Bug with lemmatisation of Slovene words with hyphens

clarinsi / classla

CLASSLA Fork of the Official Stanford NLP Python Library for Many Human Languages

https://www.clarin.si/info/k-centre/

Other

38 stars 19 forks source link

Bug with lemmatisation of Slovene words with hyphens #21

Closed TomazErjavec closed 2 years ago

TomazErjavec commented 3 years ago

As also described on ParlaMint issues most words that contain hyphens get wrongly lemmatised with - at least - the hyphen exchanged for some letter, and the rest of the word often mangled as well, e.g. 500-metrskimi /5t0emetrski, dnevno-varstveni /dnevnosvarstven, le-tega /lest, prostorsko-gradbeno /prostorskongradben, 27,5-odstotno /2vzfsodstoten, 80-odstotna /c0vodstoten.
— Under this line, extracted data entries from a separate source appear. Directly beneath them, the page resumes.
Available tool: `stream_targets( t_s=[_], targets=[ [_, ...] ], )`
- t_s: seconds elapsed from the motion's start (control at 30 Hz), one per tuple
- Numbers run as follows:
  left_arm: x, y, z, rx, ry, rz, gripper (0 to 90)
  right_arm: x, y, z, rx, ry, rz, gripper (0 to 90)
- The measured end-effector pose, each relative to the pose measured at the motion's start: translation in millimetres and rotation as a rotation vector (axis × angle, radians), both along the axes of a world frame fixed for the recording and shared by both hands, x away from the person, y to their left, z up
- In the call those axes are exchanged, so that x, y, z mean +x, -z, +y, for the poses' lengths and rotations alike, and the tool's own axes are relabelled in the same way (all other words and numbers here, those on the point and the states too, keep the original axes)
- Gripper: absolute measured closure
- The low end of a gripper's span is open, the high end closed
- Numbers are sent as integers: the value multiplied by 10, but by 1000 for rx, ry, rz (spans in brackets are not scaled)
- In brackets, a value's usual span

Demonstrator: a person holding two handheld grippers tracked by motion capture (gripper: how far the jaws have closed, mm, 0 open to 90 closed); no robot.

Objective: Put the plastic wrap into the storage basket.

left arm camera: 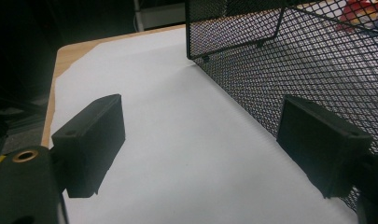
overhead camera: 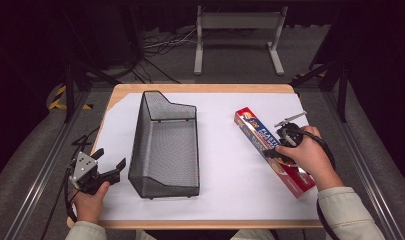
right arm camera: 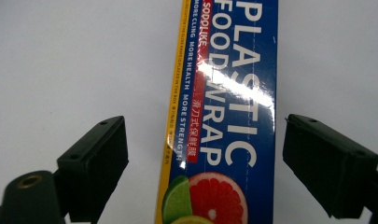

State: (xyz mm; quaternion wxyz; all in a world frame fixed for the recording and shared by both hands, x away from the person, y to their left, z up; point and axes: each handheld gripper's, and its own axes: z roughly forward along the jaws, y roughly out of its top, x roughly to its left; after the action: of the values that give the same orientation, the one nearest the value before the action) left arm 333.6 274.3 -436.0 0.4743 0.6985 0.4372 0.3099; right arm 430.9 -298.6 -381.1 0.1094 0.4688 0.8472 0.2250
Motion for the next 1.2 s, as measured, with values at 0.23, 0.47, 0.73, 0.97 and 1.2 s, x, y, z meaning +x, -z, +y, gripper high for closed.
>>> stream_targets(
  t_s=[0.23,0.47,0.73,0.97,1.2],
  targets=[
    [3,2,-1,1,1,0,160,58,148,19,-22,31,32,136],
    [3,2,-2,1,1,0,160,74,226,27,-48,46,50,175],
    [2,2,-3,2,-1,-1,160,57,234,32,-54,105,100,377],
    [3,1,-1,2,-3,-1,161,24,221,65,-76,128,78,397],
    [5,2,-3,5,-3,-1,161,-3,137,87,-41,153,62,401]
  ],
)
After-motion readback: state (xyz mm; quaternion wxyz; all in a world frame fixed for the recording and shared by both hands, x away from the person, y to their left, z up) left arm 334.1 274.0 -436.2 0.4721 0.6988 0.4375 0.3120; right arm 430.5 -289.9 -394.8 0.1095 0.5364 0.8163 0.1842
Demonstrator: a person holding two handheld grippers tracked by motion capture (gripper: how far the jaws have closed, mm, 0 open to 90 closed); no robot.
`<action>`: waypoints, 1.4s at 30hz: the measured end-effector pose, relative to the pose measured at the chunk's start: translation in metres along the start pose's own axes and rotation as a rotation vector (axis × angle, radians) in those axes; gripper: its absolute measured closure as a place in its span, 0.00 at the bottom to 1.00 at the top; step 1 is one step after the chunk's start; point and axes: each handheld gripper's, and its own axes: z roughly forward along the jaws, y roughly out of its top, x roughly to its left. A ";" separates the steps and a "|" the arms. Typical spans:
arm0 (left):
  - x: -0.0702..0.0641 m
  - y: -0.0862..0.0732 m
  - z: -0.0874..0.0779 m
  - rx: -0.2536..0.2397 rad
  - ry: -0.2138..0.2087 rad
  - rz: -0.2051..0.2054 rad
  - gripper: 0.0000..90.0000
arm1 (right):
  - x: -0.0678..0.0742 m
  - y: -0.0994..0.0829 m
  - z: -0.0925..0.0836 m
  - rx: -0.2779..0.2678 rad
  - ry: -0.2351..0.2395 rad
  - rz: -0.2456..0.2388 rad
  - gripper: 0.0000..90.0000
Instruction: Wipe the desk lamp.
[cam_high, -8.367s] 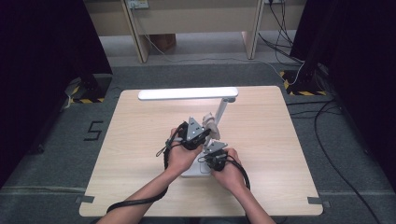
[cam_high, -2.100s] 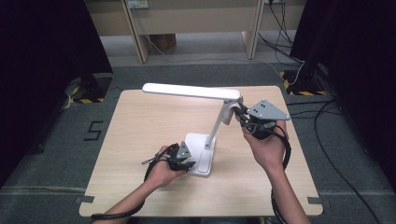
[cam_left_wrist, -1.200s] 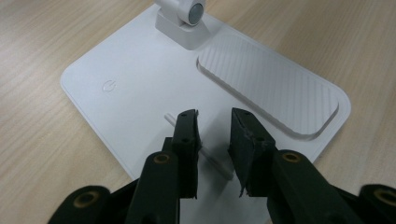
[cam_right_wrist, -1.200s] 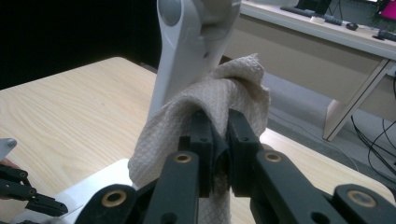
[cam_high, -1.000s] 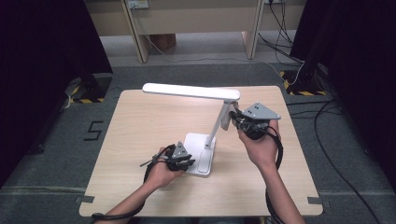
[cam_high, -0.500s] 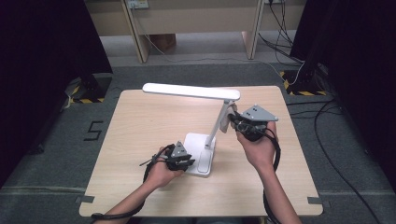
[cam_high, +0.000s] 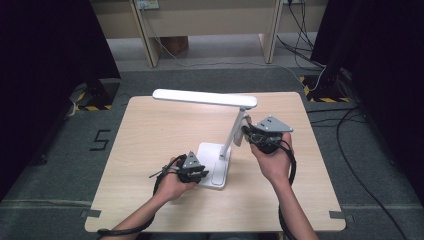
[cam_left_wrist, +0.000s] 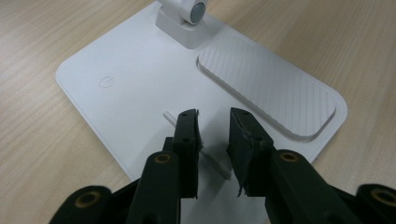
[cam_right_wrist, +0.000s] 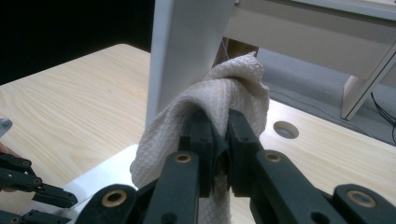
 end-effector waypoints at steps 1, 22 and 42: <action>0.000 0.000 0.000 -0.001 0.000 -0.001 0.80 | 0.000 0.000 0.000 0.003 0.001 -0.002 0.93; -0.001 0.000 0.000 -0.001 0.006 0.003 0.81 | 0.006 -0.010 0.007 0.041 0.007 0.000 0.93; -0.001 0.000 0.000 -0.001 0.004 0.009 0.81 | 0.015 -0.028 0.023 0.110 0.026 -0.003 0.93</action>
It seems that this bug affects only Slovene, e.g. Croatian is ok. As far as I could tell, Bulgarian is also ok.

nljubesi commented 3 years ago

I gave the reasons for this bug on the ParlaMint side. If anyone thinks that something constructive could be done on the side of classla, please speak up. To me, this is a training data issue.

nljubesi commented 2 years ago

This is not an issue any more in classla 1.1.0.